Everyone knows that quantum mechanics is an odd theory, but they don’t necessarily know why. The usual story is that it’s the quantum world itself that’s odd, with its superpositions, uncertainty and entanglement (the mysterious interdependence of observed particle states). All the theory does is reflect that innate peculiarity, right?

Not really. Quantum mechanics became a strange kind of theory not with Werner Heisenberg’s famous uncertainty principle in 1927, nor when Albert Einstein and two colleagues identified (and Erwin Schrödinger named) entanglement in 1935. It happened in 1926, thanks to a proposal from the German physicist Max Born. Born suggested that the right way to interpret the wavy nature of quantum particles was as waves of probability. The wave equation presented by Schrödinger the previous year, Born said, was basically a piece of mathematical machinery for calculating the chances of observing a particular outcome in an experiment.

In other words, Born’s rule connects quantum theory to experiment.

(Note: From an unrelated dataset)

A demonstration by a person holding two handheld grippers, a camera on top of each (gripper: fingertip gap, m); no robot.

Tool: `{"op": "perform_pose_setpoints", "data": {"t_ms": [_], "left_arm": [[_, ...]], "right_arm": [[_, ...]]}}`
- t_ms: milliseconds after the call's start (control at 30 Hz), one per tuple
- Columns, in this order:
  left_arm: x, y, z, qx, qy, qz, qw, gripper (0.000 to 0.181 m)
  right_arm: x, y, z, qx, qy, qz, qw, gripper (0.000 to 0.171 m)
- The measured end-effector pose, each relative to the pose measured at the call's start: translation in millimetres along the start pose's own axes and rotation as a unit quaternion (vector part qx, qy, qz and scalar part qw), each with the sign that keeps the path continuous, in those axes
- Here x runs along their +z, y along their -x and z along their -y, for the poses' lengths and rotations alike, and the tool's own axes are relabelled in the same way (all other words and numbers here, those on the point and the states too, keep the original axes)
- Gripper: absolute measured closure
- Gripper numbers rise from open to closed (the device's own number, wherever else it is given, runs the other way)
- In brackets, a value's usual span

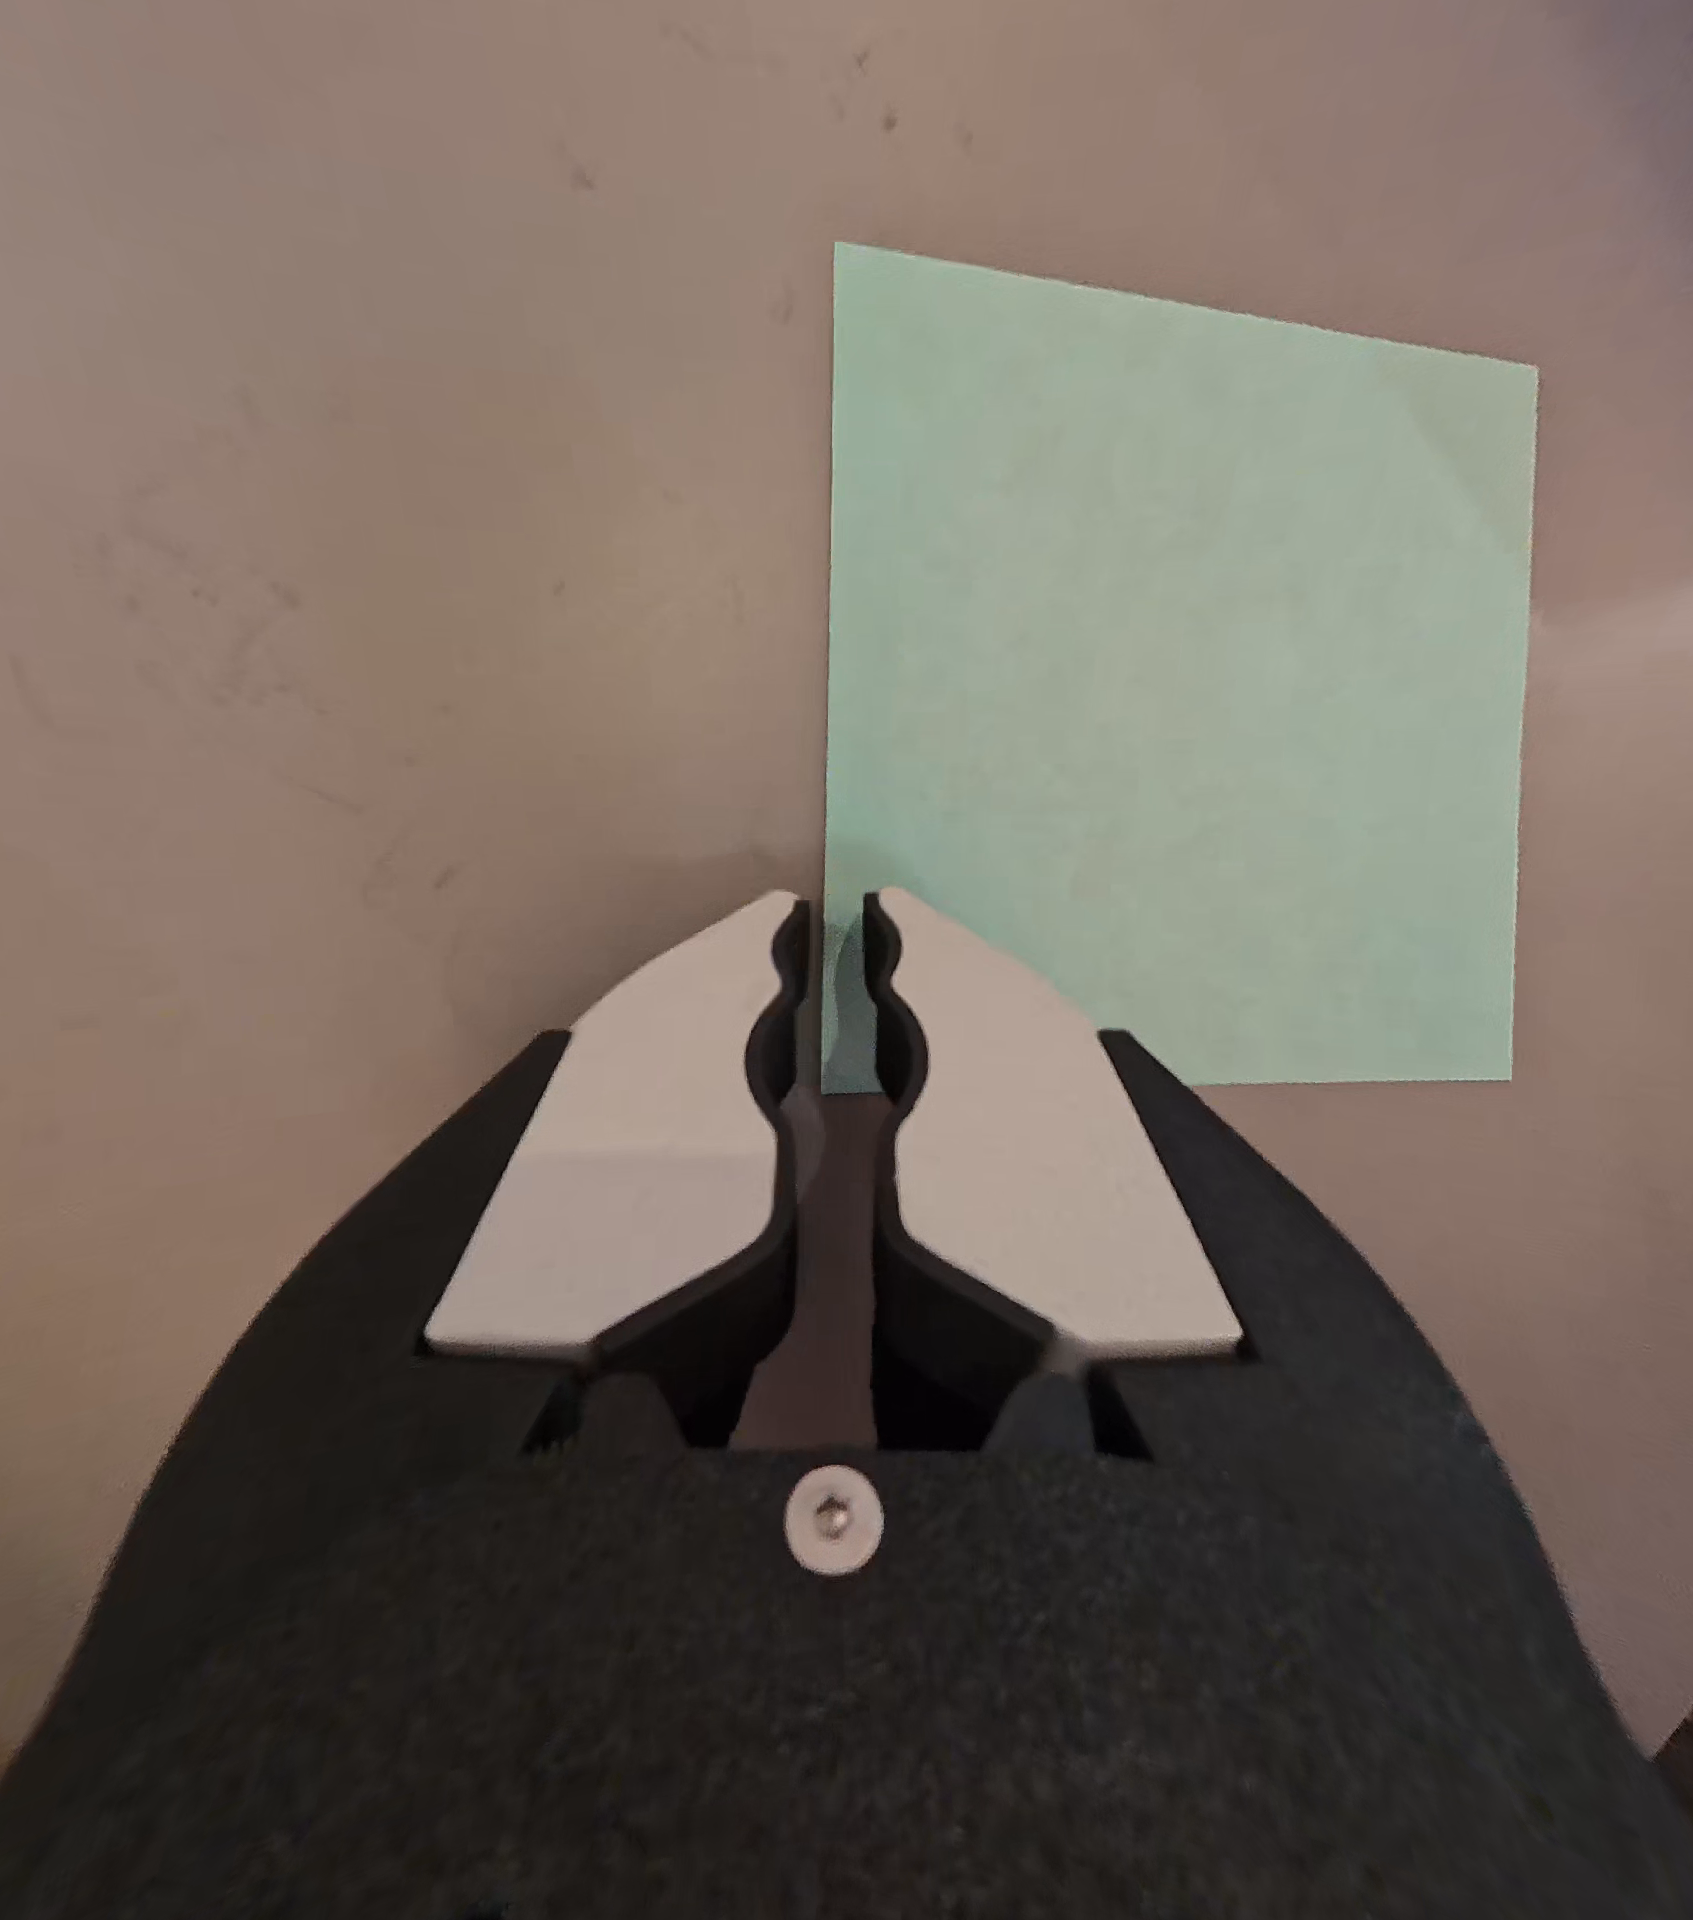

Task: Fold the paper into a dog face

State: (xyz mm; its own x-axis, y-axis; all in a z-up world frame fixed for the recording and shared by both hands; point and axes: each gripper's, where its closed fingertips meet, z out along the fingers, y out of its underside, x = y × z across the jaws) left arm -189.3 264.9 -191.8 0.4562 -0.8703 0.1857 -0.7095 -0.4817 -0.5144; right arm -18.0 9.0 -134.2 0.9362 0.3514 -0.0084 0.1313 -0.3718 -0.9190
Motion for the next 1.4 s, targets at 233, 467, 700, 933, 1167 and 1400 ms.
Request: {"op": "perform_pose_setpoints", "data": {"t_ms": [233, 467, 700, 933, 1167, 1400], "left_arm": [[-43, 13, 37, -0.001, -0.103, 0.071, 0.992, 0.155], [-101, -26, 29, 0.043, -0.209, 0.121, 0.969, 0.155], [-62, -96, -19, 0.025, -0.222, 0.106, 0.969, 0.125], [-25, -127, -25, -0.074, -0.196, 0.052, 0.976, 0.091], [0, -93, -7, -0.083, -0.153, 0.069, 0.982, 0.089], [7, -54, 1, -0.022, -0.095, 0.03, 0.995, 0.104]], "right_arm": [[0, 4, 1, -0.021, 0.002, -0.007, 1.0, 0.149], [2, 12, 3, -0.059, -0.001, -0.004, 0.998, 0.149], [23, 25, 7, -0.104, 0.01, 0.014, 0.994, 0.149], [27, 30, 5, -0.104, 0.016, 0.032, 0.994, 0.148], [44, 16, 30, -0.077, 0.012, 0.089, 0.993, 0.144], [130, -16, 68, -0.094, 0.098, 0.173, 0.975, 0.14]]}}
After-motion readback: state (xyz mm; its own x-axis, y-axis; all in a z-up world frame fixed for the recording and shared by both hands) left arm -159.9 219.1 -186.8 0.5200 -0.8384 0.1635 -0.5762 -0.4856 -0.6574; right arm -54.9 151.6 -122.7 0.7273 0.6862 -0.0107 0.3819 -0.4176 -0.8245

It is what makes quantum mechanics a scientific theory at all, able to make predictions that can be tested. “The Born rule is the crucial link between the abstract mathematical objects of quantum theory and the world of experience,” said Lluís Masanes of University College London.

The problem is that Born’s rule was not really more than a smart guess — there was no fundamental reason that led Born to propose it. “It was an intuition without a precise justification,” said Adán Cabello, a quantum theorist at the University of Seville in Spain. “But it worked.” And yet for the past 90 years and more, no one has been able to explain why.

Without that knowledge, it remains hard to figure out what quantum mechanics is telling us about the nature of reality. “Understanding the Born rule is important as a way to understand the picture of the world implicit in quantum theory,” said Giulio Chiribella of the University of Hong Kong, an expert on quantum foundations.

Several researchers have attempted to derive the Born rule from more fundamental principles, but none of those derivations have been widely accepted. Now Masanes and his collaborators Thomas Galley of the Perimeter Institute for Theoretical Physics in Waterloo, Canada, and Markus Müller of the Institute for Quantum Optics and Quantum Information in Vienna have proposed a new way to pull it out of deeper axioms about quantum theory, an approach that might explain how, more generally, quantum mechanics connects to experiment through the process of measurement.

“We derive all the properties of measurements in quantum theory: what the questions are, what the answers are, and what the probability of answers occurring are,” Masanes said.